Given data:
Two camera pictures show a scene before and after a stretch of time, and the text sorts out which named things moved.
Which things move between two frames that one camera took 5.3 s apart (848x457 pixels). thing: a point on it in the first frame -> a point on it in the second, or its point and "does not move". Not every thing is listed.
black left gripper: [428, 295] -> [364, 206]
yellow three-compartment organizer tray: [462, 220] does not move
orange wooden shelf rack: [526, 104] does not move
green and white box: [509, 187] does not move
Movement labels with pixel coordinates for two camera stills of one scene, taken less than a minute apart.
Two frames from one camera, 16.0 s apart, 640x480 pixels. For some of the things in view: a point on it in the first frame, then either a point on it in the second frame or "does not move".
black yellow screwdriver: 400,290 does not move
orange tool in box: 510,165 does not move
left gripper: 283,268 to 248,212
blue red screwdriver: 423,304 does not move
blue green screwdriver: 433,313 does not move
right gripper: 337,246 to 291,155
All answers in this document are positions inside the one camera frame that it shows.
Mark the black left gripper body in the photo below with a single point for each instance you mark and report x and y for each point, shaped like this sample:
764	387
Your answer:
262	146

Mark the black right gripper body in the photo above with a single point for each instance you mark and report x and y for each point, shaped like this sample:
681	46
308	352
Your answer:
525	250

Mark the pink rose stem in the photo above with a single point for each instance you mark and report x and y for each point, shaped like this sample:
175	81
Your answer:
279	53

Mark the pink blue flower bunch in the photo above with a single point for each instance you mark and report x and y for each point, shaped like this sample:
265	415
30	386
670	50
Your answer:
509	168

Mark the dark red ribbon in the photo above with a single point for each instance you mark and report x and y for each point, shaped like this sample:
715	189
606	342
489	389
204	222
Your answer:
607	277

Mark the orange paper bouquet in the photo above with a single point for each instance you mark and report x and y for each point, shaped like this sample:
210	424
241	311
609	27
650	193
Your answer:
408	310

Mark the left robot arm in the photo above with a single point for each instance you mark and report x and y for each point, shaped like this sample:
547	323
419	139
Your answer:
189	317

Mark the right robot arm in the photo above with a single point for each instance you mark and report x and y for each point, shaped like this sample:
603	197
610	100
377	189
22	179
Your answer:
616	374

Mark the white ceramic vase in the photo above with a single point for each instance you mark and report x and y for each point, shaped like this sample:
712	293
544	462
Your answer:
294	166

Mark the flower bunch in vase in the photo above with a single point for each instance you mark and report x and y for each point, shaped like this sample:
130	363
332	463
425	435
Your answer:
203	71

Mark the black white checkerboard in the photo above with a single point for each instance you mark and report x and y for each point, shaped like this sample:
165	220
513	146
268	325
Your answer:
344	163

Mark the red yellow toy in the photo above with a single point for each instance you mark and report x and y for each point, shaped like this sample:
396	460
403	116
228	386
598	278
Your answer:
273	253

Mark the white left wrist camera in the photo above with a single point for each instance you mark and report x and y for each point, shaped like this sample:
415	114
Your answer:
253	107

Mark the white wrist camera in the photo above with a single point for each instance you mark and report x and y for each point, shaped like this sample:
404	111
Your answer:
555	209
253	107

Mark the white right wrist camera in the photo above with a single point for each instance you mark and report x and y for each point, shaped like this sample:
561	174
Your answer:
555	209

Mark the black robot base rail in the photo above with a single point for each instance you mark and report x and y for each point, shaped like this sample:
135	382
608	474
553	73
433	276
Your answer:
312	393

What is expected: Retype all of the data exactly. Leave nothing out.

Response area:
Two camera pictures show a scene before and after a stretch of time, and the text sorts out which named things moved.
Which things move between two frames that one camera took 5.3 s apart (848x457 pixels). thing: a point on it in the first frame -> a point on it in the second, or its point and "does not move". Not every thing is listed.
black left gripper: [428, 295] -> [364, 206]
yellow three-compartment organizer tray: [462, 220] does not move
orange wooden shelf rack: [526, 104] does not move
green and white box: [509, 187] does not move
Movement labels with pixel coordinates for two camera stills of one scene, taken less than a minute apart.
Two frames from one camera, 16.0 s apart, 640x480 pixels. For some of the things in view: a point on it in the first frame, then either a point on it in the second frame or "does not move".
black yellow screwdriver: 400,290 does not move
orange tool in box: 510,165 does not move
left gripper: 283,268 to 248,212
blue red screwdriver: 423,304 does not move
blue green screwdriver: 433,313 does not move
right gripper: 337,246 to 291,155
All answers in this document are positions inside the one camera frame that it shows.
Mark the black left gripper body in the photo below with a single point for each instance you mark and report x and y for each point, shaped like this sample:
764	387
Your answer:
262	146

Mark the black right gripper body in the photo above with a single point for each instance you mark and report x and y for each point, shaped like this sample:
681	46
308	352
Your answer:
525	250

Mark the pink rose stem in the photo above with a single point for each instance you mark and report x and y for each point, shaped like this sample:
175	81
Your answer:
279	53

Mark the pink blue flower bunch in the photo above with a single point for each instance you mark and report x and y for each point, shaped like this sample:
265	415
30	386
670	50
Your answer:
509	168

Mark the dark red ribbon in the photo above with a single point for each instance you mark and report x and y for each point, shaped like this sample:
715	189
606	342
489	389
204	222
Your answer:
607	277

Mark the orange paper bouquet in the photo above with a single point for each instance you mark and report x and y for each point, shaped like this sample:
210	424
241	311
609	27
650	193
Your answer:
408	310

Mark the left robot arm in the photo above with a single point for each instance you mark and report x and y for each point, shaped like this sample:
547	323
419	139
Your answer:
189	317

Mark the right robot arm in the photo above with a single point for each instance you mark and report x and y for each point, shaped like this sample:
603	197
610	100
377	189
22	179
Your answer:
616	374

Mark the white ceramic vase in the photo above with a single point for each instance you mark and report x and y for each point, shaped like this sample:
712	293
544	462
Your answer:
294	166

Mark the flower bunch in vase in the photo above with a single point for each instance you mark and report x and y for each point, shaped like this sample:
130	363
332	463
425	435
Your answer:
203	71

Mark the black white checkerboard in the photo above with a single point for each instance you mark and report x and y for each point, shaped like this sample:
165	220
513	146
268	325
Your answer:
344	163

Mark the red yellow toy in the photo above with a single point for each instance you mark and report x and y for each point, shaped like this sample:
396	460
403	116
228	386
598	278
Your answer:
273	253

Mark the white left wrist camera in the photo above with a single point for each instance you mark and report x and y for each point, shaped like this sample:
415	114
Your answer:
253	107

Mark the white wrist camera in the photo above with a single point for each instance you mark and report x and y for each point, shaped like this sample:
404	111
Your answer:
555	209
253	107

Mark the white right wrist camera in the photo above with a single point for each instance you mark and report x and y for each point, shaped like this sample:
561	174
Your answer:
555	209

Mark the black robot base rail in the photo above with a single point for each instance you mark and report x and y for each point, shaped like this sample:
135	382
608	474
553	73
433	276
Your answer:
312	393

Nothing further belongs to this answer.